Mire, tocayo: qué hombros tan desfallecidos los de esa hermosa mujer semidesnuda, sentada al borde de la cama, en la vecina pieza del hotel.
¿Qué le dirán en la carta
que sostiene en las manos y la sigue mirando hace ya rato como abismada?
¡Quién la habrá escrito!
¿Acaso su padre, rogándole que olvide el agravio y vuelva de inmediato a casa?

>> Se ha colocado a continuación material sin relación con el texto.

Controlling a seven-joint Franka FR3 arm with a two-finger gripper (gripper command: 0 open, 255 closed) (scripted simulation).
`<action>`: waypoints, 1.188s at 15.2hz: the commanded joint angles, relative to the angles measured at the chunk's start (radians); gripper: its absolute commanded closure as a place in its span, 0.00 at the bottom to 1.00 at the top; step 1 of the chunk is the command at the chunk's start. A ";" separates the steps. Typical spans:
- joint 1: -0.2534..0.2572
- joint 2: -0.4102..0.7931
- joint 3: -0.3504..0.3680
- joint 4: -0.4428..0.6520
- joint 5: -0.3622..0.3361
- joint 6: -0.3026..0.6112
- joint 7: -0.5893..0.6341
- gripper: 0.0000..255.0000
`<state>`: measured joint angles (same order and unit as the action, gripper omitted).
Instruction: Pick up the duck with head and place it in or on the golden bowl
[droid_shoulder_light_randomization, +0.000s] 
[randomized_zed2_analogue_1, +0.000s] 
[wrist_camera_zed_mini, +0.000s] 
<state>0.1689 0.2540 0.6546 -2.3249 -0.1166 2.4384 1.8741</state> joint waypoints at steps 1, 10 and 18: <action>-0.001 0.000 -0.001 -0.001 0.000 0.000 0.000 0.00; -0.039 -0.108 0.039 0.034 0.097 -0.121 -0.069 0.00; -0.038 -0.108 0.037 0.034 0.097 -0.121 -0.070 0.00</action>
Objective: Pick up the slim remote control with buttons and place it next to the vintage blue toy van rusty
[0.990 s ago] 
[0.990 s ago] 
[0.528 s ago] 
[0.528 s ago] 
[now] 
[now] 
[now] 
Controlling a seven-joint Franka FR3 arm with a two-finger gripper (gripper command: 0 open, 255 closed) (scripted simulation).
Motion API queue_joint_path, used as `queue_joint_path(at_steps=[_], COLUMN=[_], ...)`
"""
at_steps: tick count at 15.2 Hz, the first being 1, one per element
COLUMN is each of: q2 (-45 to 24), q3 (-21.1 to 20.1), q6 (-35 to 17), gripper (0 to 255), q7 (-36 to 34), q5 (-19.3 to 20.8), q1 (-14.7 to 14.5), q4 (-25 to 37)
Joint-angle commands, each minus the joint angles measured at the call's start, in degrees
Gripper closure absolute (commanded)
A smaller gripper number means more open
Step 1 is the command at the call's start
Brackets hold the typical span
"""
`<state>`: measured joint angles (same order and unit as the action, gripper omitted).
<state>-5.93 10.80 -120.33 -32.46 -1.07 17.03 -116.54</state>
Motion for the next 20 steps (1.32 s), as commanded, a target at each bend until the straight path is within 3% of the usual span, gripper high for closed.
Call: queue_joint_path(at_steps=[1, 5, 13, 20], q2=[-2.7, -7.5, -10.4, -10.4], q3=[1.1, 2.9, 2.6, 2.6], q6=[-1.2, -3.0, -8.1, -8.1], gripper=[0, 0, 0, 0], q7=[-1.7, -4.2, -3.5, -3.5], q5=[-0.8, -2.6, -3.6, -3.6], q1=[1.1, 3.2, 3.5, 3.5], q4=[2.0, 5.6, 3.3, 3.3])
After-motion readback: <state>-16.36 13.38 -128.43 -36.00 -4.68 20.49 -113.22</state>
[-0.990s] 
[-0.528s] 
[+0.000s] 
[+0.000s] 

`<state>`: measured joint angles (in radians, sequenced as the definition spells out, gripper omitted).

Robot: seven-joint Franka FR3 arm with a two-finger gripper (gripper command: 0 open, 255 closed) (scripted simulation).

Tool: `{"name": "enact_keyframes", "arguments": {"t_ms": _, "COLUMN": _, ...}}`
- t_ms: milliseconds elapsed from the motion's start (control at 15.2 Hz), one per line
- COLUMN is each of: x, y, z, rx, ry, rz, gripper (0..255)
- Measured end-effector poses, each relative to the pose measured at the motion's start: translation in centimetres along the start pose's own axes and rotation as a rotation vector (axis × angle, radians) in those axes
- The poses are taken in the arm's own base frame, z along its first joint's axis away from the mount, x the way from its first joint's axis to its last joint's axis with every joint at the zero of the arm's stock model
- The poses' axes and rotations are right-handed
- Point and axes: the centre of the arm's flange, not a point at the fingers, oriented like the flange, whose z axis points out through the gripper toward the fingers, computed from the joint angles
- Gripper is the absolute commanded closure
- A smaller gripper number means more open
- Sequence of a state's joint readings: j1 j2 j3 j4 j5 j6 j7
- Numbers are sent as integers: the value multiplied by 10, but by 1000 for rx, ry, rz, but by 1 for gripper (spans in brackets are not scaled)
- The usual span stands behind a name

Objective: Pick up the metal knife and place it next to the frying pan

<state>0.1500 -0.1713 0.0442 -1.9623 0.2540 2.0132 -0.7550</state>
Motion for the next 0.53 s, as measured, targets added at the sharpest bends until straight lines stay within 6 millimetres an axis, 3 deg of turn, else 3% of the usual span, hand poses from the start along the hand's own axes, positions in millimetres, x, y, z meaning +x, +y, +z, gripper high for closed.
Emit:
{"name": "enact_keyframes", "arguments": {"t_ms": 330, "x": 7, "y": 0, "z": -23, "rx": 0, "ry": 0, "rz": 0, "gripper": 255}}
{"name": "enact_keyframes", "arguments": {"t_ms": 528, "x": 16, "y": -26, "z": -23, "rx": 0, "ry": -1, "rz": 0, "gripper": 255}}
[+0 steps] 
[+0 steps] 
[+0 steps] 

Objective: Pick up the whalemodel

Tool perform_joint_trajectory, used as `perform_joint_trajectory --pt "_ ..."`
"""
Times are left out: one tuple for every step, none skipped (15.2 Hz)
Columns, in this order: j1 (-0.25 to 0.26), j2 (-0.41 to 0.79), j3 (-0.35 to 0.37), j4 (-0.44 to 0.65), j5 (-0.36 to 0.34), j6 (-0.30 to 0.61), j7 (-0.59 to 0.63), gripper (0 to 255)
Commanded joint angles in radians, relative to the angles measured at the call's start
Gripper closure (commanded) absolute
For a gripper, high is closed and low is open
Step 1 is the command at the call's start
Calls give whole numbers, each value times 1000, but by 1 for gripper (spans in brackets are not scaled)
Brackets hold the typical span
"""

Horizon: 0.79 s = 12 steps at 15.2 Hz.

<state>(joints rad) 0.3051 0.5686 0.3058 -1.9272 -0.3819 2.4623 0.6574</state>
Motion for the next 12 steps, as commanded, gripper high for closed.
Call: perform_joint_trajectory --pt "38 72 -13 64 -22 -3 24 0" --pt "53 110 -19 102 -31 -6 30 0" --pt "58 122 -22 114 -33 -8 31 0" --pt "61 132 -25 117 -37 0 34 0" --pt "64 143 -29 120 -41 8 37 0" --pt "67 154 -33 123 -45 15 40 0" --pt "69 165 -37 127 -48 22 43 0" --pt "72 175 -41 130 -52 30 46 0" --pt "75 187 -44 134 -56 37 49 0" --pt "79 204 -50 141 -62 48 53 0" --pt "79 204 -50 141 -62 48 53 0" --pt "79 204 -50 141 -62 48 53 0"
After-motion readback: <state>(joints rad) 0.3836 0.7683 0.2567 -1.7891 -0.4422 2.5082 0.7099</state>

O el amante que no vino ni vendrá más a la cita -a la fuga prevista- (porque la esposa, los hijos...) a la que ella acudió jubilosa, anhelante, dejando su fino chal en el verde sillón macizo y el denso equipaje intacto en el piso, sin duda por la prisa, en nerviosismo que siempre aguija en toda pasión furtiva?
Y si no, dígame usted, tocayo:
¿Cómo uno se explica esta flor convertida en un cactus de desolación?
Mi colega Mark Strand la ha visto
y dice que todo en ella rezuma un pavor al futuro incierto, un deseo de desaparecer ahora mismo. Y es cierto. Pero al fin y al cabo, ¡qué futuro ni qué ocho cuartos, tocayo!, si lo que en realidad hace falta es sólo una llave o un poco de imaginación y las palabras precisas para entrar en su habitación cautamente, sin asustarla, y, tras ganar su confianza, cubrirla con un abrigo y llevarla al parque Bryant a escuchar la fuente de agua donde eche al olvido esa carta.
O tal vez a Central Park,
a respirar aire puro y pasearnos los tres juntos del brazo, tocayo, en esta luz natural que ya dora las ramas y empurpura las cejas de Shakespeare al crepúsculo.